«Sai qual'è la sensazione più drammatica? Vedere i pazienti morire da soli, ascoltarli mentre t'implorano di salutare figli e nipotini». La dottoressa Francesca Cortellaro, primario del pronto soccorso dell'Ospedale San Carlo Borromeo ti guarda, comprende il tuo stupore. «Vedi il pronto soccorso? I pazienti Covid-19 entrano soli, nessun parente lì può assistere e quando stanno per andarsene lo intuiscono. Sono lucidi, non vanno in narcolessia. È come se stessero annegando, ma con tutto il tempo di capirlo. L'ultimo è stato stanotte. Lei era una nonnina, voleva vedere la nipote. Ho tirato fuori il telefonino e gliel'ho chiamata in video. Si sono salutate. Poco dopo se n'è andata. Ormai ho un lungo elenco di video-chiamate. La chiamo lista dell'addio. Spero ci diano dei mini iPad, ne basterebbero tre o quattro, per non farli morire da soli».
La prima linea della guerra al Covid passa anche dai corridoi di questo palazzone grigio dall'aspetto vagamente sovietico disegnato dal Giò Ponti negli anni '50. Tra le sue mura i volti nascosti dalle mascherine, i saluti attenti alle reciproche distanze mescolati alla routine di una grande struttura regalano la sensazione di un film catastrofista anni '70. Poi ascolti i racconti di Francesca e dei suoi colleghi e realizzi che non è un film, che la catastrofe è già qui, che tutti questi volti coperti, tutte queste mani guantate lottano disperatamente per venirne fuori. Il professor Stefano Muttini, primario della rianimazione lo ammette senza giri di parole. «Ho l'impressione di esser finito in un tsunami che, per quanto lotti, non riuscirò mai a fermare. Il problema principale è inventarsi nuovi posti. La mia rianimazione aveva 8 letti. Poi sono riuscito ad aggiungerne 7, poi altri 8 e infine 16, arrivando a 31 posti. Domenica mattina ero felicissimo di aver trovato 6 nuovi posti, ma a mezzogiorno me li sono ritrovati tutti occupati. Per un attimo mi son sentito sconfitto, inadeguato». Creare nuovi spazi è l'assillo di tutti. Il professor Stefano Carugo, primario del reparto cuore-polmoni, mi fa strada tra sale coperte di polvere dove gli operai tirano cablaggi e allacciano terminali elettrici. «Questi sono 12 posti in più per i pazienti cardiopatici che hanno bisogno di terapia intensiva. La trasformazione è stata progettata venerdì, ma tra due giorni le stanze saranno pienamente operative. In tempi normali ci avremmo messo dei mesi, invece l'abbiamo fatto in 5 giorni». Ma questa corsa contro il tempo, alla ricerca di posti che non bastano mai è anche una maledizione di Sisifo. «Questo dover rincorrere l'emergenza pur con tutto l'aiuto che ci viene garantito crea uno stress emotivo non indifferente. Quando ho chiesto alla mia squadra chi se la sentisse di andare a lavorare nel reparto Covid ricorda il professor Mutti - si sono tutti offerti volontari. Ne sono orgoglioso, ma sono consapevole che per molti saranno esperienze assai dure. Alla fine tutta la nostra categoria si troverà profondamente provata per il periodo che stiamo affrontando».

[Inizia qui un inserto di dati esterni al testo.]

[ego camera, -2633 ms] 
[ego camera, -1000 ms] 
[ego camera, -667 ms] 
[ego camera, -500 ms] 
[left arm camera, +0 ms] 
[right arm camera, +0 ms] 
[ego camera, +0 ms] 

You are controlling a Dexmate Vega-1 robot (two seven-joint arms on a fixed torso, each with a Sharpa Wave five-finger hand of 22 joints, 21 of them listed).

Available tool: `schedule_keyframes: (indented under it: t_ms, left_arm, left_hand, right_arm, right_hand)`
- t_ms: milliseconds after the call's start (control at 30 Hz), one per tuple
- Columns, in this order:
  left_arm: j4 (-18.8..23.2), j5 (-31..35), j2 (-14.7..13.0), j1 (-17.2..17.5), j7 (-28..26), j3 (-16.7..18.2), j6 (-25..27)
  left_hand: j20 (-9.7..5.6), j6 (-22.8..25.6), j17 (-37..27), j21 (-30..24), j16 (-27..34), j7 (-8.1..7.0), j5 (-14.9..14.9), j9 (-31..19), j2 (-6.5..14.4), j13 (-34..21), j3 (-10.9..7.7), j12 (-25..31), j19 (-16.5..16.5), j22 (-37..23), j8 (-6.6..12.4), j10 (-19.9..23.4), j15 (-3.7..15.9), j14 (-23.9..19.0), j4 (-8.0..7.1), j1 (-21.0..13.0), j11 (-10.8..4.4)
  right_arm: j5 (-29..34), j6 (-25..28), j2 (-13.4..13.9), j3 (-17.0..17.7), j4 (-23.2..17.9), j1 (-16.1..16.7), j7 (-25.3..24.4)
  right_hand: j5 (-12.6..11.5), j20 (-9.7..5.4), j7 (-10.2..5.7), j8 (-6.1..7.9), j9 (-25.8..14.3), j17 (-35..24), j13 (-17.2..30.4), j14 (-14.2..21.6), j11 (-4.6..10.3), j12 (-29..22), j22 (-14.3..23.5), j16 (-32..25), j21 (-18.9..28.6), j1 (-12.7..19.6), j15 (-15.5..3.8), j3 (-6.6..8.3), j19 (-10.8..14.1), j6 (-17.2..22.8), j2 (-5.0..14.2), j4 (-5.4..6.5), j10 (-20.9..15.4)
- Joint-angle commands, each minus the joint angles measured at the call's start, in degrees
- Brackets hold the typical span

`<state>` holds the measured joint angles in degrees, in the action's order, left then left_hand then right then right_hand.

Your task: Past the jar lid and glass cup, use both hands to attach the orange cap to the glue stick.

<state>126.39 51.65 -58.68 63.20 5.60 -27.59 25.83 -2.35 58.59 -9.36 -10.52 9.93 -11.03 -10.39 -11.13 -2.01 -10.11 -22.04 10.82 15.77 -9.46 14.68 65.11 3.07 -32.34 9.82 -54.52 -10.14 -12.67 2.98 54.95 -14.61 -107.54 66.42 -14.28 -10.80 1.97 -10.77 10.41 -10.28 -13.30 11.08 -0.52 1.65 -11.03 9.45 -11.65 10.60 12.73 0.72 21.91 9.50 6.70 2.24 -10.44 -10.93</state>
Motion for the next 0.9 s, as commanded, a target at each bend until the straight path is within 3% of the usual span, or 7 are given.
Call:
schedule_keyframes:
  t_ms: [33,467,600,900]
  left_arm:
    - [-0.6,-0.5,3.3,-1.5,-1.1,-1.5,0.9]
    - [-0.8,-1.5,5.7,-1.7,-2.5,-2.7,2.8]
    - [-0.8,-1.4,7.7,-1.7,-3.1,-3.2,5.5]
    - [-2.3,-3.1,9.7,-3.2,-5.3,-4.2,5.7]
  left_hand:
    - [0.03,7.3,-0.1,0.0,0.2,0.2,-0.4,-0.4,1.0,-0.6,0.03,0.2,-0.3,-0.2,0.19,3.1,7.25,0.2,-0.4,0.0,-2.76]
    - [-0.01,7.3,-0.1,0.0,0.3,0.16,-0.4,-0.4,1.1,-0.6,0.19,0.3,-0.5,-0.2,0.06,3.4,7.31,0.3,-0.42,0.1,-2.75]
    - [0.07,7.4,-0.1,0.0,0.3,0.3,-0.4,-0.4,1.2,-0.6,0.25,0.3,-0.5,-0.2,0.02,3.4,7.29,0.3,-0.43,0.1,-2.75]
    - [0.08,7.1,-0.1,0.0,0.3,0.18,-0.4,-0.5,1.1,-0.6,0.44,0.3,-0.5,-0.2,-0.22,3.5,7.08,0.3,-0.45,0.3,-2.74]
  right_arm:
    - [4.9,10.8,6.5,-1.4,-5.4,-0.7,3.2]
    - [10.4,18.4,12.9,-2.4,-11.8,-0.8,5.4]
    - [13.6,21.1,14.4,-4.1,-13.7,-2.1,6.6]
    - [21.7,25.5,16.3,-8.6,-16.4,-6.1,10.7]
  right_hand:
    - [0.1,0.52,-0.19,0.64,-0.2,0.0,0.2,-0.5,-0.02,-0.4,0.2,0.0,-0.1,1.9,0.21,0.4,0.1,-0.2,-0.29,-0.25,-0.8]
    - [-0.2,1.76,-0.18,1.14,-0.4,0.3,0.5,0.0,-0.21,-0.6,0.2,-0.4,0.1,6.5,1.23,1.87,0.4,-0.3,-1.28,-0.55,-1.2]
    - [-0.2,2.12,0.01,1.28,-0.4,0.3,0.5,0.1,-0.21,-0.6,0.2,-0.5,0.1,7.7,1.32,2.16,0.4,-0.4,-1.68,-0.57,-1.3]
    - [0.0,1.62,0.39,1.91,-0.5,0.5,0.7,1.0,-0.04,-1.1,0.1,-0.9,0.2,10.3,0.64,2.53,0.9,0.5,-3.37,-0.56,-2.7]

Il primario ti accompagna in trincea, ti fa strada lungo il muro tirato su nell'ultima settimana. È la sottile linea rossa tra la rianimazione convenzionale e quella riservata ai nuovi dannati. Si muore in entrambe, ma in maniera diversa. Te lo raccontano le tute e gli scafandri in cui è imprigionato il personale affacciatosi sulla porta per salutare il proprio primario. Alzano il dito, sorridono da dietro le maschere, ma la vittoria è ancora lontana. Molto lontana. Il dottor Carlo Serini in quel reparto ha appena trascorso la notte. «Faccio il rianimatore da anni, ma ora è diverso. Stanotte mi sono avvicinato a un anziano.
Gli avevamo messo il casco per la respirazione. Lui si guardava intorno spaurito. Mi sono chinato e lui ha sussurrato Ma allora è vero? Sono grave?. Ho incrociato quel suo sguardo da cane bastonato e ho capito. Stavolta non avevo risposte».